OpenShift is Red Hat's version of Kubernetes, simply put. It includes
tools and features that make it very interesting for developers. But
since it is a commercial product it normally comes with a fee.

You may know Minikube, a tool to run "vanilla" Kubernetes in a virtual
machine on your notebook. You may also know Minishift, which does the same for OKD which is the open source upstream project of OpenShift. Minishift is based on OKD version 3.xx, though. OpenShift version 4 is very different from OpenShift and OKD version 3. There is work underway for a version 4 of OKD but this still seems to take some time.

Last year I found something called Red Hat CodeReady Containers and this allows to run OpenShift 4.3 in a single node configuration on your
workstation. For free! It operates almost exactly like Minishift and Minikube. Actually under the covers it is completely different but that's
another story.

CodeReady Containers (CRC) runs on Linux, MacOS, and Windows, and it only supports the native hypervisors: KVM for Linux, Hyperkit for MacOS, and HyperV for Windows.

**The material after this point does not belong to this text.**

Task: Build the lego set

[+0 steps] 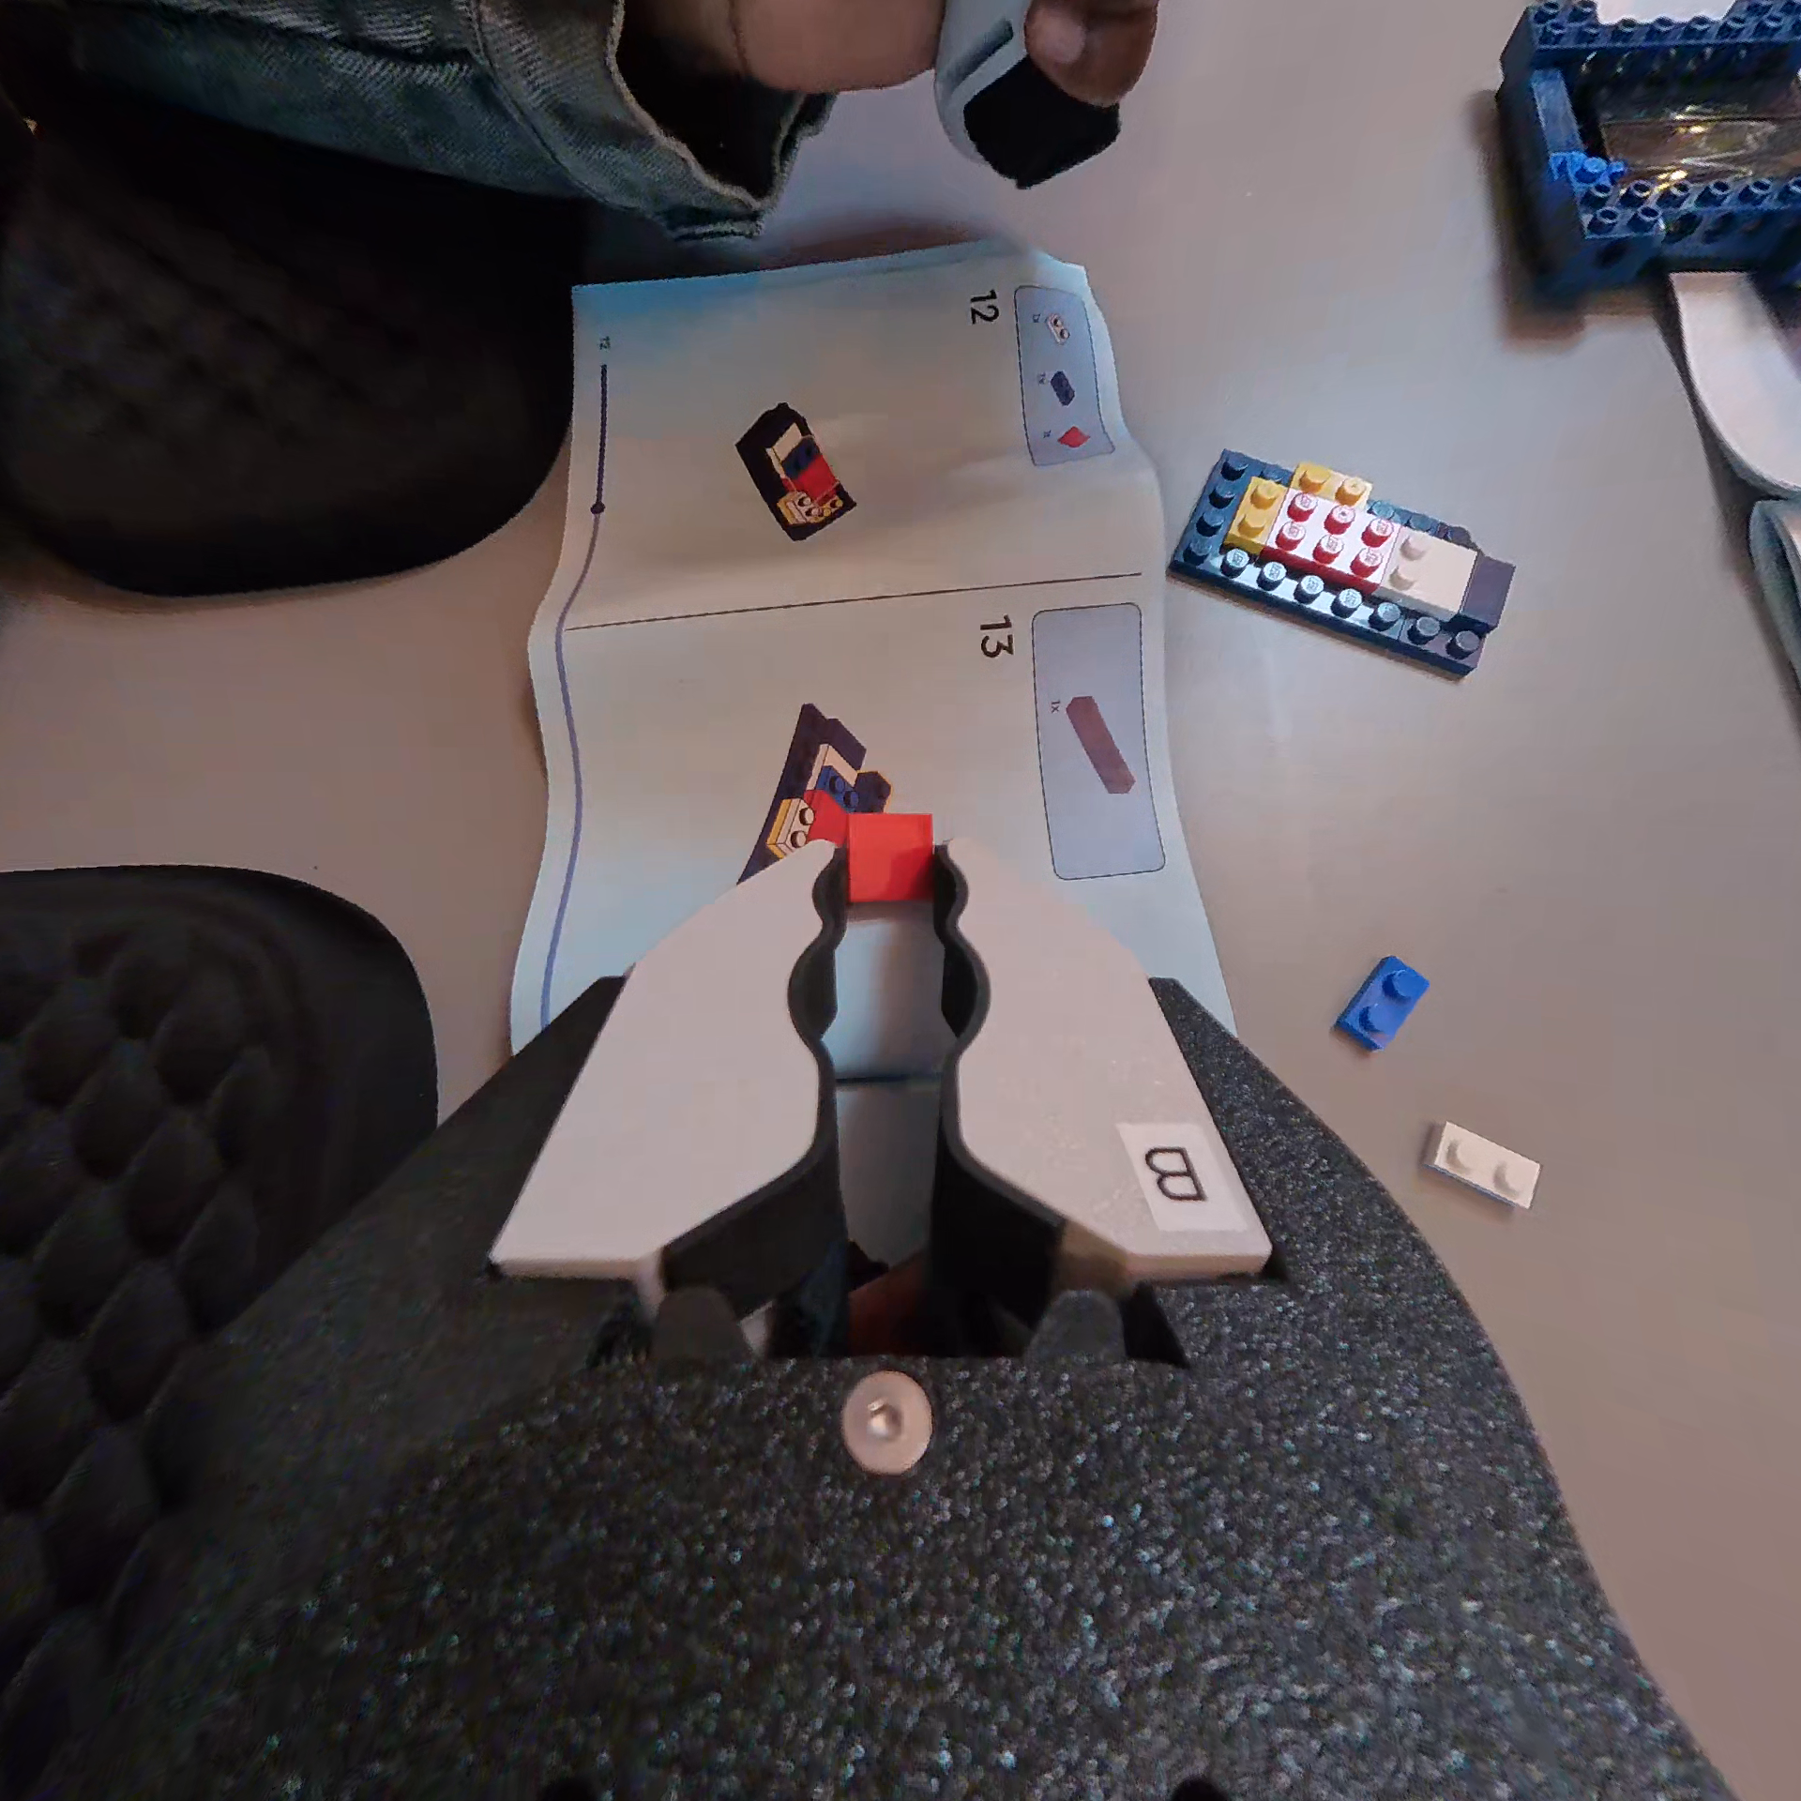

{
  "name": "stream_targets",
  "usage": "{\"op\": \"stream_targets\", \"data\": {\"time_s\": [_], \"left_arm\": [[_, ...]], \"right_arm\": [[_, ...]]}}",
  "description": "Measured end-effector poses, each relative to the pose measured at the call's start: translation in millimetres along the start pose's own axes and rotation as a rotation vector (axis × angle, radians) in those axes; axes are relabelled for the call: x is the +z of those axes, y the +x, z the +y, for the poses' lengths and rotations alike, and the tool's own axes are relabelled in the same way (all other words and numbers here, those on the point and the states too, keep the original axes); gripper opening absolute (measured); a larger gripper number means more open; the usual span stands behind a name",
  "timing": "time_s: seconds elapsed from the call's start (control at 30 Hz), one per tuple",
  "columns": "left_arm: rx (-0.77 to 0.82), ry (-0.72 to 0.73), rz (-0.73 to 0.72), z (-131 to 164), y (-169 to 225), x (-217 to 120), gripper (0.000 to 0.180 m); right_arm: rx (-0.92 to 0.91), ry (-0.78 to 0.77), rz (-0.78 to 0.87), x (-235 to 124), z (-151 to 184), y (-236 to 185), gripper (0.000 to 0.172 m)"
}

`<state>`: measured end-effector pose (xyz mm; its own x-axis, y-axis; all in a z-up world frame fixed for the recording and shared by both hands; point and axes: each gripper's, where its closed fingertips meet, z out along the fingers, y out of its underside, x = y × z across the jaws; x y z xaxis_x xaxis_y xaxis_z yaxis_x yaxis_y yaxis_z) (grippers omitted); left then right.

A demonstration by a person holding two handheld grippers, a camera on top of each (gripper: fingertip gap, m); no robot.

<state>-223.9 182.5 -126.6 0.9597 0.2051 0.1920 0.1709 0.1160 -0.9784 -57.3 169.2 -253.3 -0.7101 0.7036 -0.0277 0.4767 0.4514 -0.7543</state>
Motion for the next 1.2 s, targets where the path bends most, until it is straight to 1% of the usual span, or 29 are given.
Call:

This is the place where you need to start: Install on Laptop: Red Hat
CodeReady Containers

You need a Red Hat account to access this page, you can register right
there and it is free. It contains a link to the Getting Started guide, the download link for CodeReady Containers (for Windows, MacOS, and Linux) and a link to download the pull secret which is required during installation and is therefore the most important piece.

The Getting Started guide lists the hardware requirements, they are similar to those for Minikube and Minishift:

  • 4 vCPUs
  • 8 GB RAM (IMHO you need at least 16 GB to use CRC)
  • 35 GB disk space for the virtual disk

You will also find the required versions of Windows 10 and MacOS there.

I am running Fedora (F30 at the moment) on my notebook and I normally use VirtualBox as hypervisor. CRC does not support VirtualBox so I had to install KVM first, here are good instructions. The requirements for CRC also mention NetworkManager as required but most Linux distributions will use it, Fedora certainly does. There are additional instructions for Ubuntu/Debian/Mint users for libvirt in the
Getting Started guide and here.

Start with downloading the CodeReady Containers archive for your OS and download the pull secrets to a location you remember. Extracting the CodeReady Containers archive results in an executable 'crc' which needs to be placed in your PATH. This is very similar to the 'minikube' and 'minishift' executables.

First step is to setup CodeReady Containers:

$ crc setup

This checks the prerequistes, installs some drivers, configures the network, and creates an initial configuration in a directory '.crc' (on
Linux).

You can check the configurable options of'crc' with:

$ crc config view

Since I plan to test OpenShift Service Mesh (= Istio) on CRC I have
changed the memory limit to 16 GB and added the path to the pull secret file:

$ crc config set memory 16384
$ crc config set pull-secret-file path/to/pull-secret.txt

Start CodeReady Containers with:

$ crc start

This will take a while and in the end give you instructions on how to access the cluster.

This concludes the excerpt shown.